Is there a smart way ahead? Can we avoid decline?

We can’t control every variable, shouldn’t even try. The future is a mysterious place. Instead, it makes sense to focus on a handful of big factors that are within our control—and that will contribute to social strength no matter what the future brings. What are some of those things?

For starters, instill an appreciation of the wider world. To drive home the idea that “we are not alone” there is no substitute for fluency in another language. Every educated person in the Roman Empire spoke two languages. So did the strivers among the immigrants. In a globalizing world, Americans need to be like the Romans—and, frankly, like the barbarians.

Second, stop treating government as a necessary evil, and stop selling it off to private interests.
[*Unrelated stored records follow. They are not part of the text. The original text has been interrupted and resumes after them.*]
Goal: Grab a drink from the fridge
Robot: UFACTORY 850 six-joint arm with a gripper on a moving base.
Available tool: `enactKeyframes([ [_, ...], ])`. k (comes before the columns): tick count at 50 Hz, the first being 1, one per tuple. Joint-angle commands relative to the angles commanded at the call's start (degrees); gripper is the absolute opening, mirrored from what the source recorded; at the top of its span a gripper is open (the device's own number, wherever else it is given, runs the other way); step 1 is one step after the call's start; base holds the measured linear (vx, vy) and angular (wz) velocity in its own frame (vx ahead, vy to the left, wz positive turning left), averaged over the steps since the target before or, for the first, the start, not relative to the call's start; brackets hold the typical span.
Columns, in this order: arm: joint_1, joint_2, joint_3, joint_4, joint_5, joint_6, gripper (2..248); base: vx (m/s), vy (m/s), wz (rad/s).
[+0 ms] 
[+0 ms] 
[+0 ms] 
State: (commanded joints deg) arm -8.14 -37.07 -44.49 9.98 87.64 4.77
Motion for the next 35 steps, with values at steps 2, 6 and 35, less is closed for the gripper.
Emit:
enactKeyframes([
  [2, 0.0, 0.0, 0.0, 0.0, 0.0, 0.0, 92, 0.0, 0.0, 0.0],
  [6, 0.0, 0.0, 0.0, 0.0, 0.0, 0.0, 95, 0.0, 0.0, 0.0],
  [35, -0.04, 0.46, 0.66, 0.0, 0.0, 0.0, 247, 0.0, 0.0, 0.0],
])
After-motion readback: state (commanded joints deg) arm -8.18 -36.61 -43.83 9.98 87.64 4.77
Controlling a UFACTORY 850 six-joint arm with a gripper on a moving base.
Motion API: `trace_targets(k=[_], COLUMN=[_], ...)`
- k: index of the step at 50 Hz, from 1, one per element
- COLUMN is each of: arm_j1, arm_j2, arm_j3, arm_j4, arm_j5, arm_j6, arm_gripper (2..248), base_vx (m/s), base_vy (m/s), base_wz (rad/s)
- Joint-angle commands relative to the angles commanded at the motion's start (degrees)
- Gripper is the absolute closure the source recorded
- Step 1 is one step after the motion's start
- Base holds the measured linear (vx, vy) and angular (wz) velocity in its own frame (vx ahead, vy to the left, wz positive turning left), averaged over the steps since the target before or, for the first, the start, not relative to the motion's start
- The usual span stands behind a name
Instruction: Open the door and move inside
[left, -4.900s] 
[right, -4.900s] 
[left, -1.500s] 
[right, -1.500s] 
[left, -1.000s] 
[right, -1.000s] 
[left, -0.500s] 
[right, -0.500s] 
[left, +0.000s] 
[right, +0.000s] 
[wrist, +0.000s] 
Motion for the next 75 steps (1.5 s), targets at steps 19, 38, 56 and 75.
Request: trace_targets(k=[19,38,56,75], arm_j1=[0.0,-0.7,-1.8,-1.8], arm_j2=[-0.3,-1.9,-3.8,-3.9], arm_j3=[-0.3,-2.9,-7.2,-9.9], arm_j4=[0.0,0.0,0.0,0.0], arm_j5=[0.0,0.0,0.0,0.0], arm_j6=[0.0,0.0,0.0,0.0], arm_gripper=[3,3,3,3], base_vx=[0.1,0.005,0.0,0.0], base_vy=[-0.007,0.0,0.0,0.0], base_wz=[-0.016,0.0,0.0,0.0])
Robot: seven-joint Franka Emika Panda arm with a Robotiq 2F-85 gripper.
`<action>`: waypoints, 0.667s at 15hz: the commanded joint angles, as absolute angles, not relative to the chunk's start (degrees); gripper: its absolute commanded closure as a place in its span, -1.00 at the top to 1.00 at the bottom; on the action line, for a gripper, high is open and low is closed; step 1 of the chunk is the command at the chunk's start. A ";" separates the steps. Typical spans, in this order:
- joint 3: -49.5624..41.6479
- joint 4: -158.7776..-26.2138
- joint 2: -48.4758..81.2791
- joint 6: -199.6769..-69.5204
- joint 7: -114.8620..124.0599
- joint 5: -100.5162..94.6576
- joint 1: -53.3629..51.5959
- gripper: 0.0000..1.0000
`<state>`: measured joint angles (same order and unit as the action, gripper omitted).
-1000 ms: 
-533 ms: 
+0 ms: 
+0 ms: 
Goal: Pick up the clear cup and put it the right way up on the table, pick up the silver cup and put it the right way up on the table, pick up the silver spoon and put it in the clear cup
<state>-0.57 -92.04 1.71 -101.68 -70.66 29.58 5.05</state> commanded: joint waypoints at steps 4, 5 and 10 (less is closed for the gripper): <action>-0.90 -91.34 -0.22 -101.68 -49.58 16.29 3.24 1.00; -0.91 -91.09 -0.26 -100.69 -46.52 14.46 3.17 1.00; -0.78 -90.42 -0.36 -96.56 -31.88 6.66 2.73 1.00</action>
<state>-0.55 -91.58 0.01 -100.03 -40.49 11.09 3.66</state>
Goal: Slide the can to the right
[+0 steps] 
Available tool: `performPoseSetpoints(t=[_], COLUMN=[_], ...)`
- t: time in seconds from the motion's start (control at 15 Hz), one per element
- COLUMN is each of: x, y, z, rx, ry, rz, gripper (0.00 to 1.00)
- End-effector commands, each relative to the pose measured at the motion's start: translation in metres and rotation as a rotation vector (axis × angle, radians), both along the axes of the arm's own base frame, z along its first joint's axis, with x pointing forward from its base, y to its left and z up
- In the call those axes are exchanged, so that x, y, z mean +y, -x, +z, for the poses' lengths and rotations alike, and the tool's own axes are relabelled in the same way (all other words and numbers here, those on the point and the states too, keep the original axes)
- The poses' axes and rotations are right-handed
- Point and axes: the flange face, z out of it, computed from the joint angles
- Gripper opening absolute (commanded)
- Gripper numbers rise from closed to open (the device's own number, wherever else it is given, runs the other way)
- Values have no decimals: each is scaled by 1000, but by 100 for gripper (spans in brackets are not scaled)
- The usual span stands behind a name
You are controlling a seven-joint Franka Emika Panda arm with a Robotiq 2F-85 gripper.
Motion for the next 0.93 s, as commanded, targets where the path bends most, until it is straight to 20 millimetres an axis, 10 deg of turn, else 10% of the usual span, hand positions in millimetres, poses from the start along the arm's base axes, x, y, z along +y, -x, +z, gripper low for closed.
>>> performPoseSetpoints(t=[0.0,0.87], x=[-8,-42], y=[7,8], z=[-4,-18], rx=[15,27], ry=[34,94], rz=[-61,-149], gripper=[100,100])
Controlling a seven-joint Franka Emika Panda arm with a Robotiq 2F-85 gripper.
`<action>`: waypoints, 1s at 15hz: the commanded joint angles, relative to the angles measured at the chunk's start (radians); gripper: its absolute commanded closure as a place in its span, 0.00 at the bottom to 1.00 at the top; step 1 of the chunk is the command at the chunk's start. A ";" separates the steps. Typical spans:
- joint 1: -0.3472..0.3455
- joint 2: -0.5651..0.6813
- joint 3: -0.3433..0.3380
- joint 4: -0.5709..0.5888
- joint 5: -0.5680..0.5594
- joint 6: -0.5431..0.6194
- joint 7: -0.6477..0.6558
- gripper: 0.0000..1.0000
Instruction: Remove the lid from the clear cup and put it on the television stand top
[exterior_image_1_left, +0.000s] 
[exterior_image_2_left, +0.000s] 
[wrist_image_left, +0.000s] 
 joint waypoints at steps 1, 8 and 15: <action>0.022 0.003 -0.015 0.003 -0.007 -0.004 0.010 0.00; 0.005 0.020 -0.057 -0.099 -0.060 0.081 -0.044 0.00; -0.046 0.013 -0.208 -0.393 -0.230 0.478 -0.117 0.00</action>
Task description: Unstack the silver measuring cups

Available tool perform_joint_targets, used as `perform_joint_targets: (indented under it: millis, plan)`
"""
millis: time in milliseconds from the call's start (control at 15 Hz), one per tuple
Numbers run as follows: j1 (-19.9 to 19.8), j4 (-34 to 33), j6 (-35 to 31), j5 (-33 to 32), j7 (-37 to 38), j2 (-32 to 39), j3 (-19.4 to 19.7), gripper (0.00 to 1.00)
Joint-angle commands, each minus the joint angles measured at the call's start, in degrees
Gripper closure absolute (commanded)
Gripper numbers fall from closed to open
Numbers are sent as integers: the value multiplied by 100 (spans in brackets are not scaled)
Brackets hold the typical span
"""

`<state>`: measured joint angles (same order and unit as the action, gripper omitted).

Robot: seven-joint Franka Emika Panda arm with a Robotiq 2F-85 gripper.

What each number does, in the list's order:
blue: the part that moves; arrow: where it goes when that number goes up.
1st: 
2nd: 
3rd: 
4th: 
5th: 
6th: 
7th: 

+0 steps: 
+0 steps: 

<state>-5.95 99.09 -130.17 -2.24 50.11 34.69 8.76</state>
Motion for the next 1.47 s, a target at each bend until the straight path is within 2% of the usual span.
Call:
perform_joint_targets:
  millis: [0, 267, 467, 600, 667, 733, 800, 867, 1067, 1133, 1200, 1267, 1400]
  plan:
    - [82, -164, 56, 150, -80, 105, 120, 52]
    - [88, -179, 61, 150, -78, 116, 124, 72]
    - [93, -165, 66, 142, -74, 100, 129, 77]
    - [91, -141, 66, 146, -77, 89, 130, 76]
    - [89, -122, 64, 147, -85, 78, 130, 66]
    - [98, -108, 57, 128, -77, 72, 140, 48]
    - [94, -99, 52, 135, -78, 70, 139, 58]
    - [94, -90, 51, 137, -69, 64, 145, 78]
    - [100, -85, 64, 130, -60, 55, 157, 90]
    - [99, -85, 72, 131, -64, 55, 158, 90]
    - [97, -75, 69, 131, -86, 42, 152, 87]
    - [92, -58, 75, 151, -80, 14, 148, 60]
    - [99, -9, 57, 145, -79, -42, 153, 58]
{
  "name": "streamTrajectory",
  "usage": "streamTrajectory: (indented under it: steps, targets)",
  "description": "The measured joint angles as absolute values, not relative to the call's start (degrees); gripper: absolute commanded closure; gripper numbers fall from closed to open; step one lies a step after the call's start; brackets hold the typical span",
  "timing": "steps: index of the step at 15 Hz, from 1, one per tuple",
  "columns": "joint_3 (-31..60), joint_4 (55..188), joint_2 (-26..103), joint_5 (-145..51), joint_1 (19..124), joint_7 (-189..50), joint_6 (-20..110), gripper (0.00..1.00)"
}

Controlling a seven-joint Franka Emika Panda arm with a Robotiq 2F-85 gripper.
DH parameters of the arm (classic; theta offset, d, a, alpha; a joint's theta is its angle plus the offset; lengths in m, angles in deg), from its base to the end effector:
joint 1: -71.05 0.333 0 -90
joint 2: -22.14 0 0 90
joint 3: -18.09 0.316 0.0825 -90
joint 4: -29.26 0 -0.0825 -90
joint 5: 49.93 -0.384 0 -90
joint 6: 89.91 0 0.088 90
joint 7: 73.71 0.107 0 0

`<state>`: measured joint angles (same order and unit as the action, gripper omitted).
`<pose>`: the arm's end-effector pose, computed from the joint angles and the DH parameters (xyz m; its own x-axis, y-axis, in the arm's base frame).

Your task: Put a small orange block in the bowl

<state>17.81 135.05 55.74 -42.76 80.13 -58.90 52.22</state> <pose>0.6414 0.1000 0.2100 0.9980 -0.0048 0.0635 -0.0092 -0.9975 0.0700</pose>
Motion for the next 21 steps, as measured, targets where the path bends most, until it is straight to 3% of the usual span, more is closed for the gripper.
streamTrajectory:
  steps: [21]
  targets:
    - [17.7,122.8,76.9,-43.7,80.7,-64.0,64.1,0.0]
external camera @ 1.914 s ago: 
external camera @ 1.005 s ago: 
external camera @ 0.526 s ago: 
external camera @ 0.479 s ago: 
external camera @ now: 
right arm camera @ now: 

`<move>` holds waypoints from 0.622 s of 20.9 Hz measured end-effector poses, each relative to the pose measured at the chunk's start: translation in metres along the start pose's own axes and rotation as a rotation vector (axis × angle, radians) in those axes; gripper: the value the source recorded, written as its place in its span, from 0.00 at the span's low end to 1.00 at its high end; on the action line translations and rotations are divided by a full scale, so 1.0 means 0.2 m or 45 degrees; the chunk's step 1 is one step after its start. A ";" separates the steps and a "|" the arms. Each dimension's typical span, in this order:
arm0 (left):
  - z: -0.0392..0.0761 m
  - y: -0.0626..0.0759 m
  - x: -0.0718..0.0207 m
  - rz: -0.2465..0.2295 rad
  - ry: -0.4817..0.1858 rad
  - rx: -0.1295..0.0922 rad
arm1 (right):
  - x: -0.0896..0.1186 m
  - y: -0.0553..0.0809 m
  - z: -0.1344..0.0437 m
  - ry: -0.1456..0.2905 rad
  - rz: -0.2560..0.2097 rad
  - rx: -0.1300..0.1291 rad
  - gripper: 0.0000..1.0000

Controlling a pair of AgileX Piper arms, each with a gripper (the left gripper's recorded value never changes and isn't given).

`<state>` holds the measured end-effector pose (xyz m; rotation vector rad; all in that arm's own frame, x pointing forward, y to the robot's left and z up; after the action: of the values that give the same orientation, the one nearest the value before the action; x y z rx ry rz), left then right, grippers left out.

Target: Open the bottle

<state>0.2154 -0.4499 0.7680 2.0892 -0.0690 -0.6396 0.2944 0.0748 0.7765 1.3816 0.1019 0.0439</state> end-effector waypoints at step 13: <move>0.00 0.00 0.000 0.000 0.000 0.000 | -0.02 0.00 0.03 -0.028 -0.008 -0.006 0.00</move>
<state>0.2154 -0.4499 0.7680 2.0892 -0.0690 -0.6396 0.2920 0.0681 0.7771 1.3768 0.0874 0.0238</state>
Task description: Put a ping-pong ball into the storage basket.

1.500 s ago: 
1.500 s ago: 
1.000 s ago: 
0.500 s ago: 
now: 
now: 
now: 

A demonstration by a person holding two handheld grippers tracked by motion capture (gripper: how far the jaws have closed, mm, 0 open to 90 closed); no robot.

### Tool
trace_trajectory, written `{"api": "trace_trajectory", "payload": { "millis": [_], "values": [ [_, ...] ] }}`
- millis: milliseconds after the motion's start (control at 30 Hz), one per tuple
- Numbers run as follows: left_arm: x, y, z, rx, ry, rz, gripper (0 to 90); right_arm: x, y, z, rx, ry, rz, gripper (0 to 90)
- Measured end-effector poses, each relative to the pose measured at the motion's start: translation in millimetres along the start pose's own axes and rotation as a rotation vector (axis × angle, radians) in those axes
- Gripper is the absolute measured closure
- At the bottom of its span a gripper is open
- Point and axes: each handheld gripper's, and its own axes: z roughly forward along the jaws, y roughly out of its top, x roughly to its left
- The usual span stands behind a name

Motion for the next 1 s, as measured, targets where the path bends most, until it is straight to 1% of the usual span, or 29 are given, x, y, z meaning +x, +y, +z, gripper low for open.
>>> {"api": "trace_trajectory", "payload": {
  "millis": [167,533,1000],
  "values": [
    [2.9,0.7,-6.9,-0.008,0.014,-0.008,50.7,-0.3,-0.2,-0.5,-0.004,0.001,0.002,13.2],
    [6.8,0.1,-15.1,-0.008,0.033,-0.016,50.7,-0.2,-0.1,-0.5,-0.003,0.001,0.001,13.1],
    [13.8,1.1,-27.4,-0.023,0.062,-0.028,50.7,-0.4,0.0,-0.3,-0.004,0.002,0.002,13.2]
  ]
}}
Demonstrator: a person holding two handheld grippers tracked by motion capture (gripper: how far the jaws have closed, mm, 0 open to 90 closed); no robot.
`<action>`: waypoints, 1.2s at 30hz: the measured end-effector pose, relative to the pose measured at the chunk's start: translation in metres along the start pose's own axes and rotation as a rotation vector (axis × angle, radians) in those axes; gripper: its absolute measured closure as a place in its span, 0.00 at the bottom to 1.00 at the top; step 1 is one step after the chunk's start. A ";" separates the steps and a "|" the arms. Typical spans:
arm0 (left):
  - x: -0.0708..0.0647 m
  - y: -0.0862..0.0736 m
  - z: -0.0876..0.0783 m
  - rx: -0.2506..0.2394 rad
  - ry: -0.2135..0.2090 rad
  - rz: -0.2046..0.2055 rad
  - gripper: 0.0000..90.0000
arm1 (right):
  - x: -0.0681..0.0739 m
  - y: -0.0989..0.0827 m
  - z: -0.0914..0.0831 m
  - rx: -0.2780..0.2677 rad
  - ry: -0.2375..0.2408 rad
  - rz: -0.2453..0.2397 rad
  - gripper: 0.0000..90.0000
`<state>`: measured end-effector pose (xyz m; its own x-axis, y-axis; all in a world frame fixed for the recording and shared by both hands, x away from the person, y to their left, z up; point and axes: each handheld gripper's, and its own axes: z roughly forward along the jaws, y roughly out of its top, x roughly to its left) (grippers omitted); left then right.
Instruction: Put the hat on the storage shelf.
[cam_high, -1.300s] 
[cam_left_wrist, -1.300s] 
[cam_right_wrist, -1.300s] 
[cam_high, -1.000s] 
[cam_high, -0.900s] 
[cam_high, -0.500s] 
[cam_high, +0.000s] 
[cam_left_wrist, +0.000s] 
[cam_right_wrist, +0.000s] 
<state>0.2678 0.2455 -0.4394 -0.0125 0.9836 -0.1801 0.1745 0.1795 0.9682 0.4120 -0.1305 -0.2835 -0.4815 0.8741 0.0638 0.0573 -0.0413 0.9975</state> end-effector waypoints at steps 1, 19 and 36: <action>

Government can be held accountable in ways that the private sector can’t, and government programs—Social Security, student loans, safe food and drugs—promote a sense of common alliance and mutual obligation. Lose these things, and you’ll never get them back.

Third, fortify the institutions that promote assimilation: free schools, free clinics, and a program of national service. We can’t change the way the world works, can’t stop people from wanting to come to America. Our powerfully absorptive domestic culture will turn them into Americans soon enough, if we let it. But we have to bolster the engines of assimilation, not undermine them.

Finally, take some weight off the military. Like Rome, America is caught in a vise: the military is too big to sustain and too small to do everything we ask. Adopting a long-range energy policy—something we ought to do anyway—would at least let America pull away from military oversight of the Middle East. This may be a hundred year project, but a society with pretensions to staying power thinks in those terms. Rome wasn’t built in a day.

But you’re saying this won’t prevent “decline”?

One person’s “decline” is another’s “rise.” America as we know it will melt into history no matter what we do. The important question is: will the world that ensues be better? Whatever comes to pass, the sheer fact of America will weigh on the world for millennia. Like Rome, America is in some ways indistinguishable. The whole planet may someday speak Chinese, but people will probably still be saying “OK.” What we can’t know is which characteristics will be extinguished and which ones won’t. I hope it will be our egalitarianism, our entrepreneurship, and our exuberant impulse to associate in civic groups—and not our hyper-individualism and our moralizing messianic streak.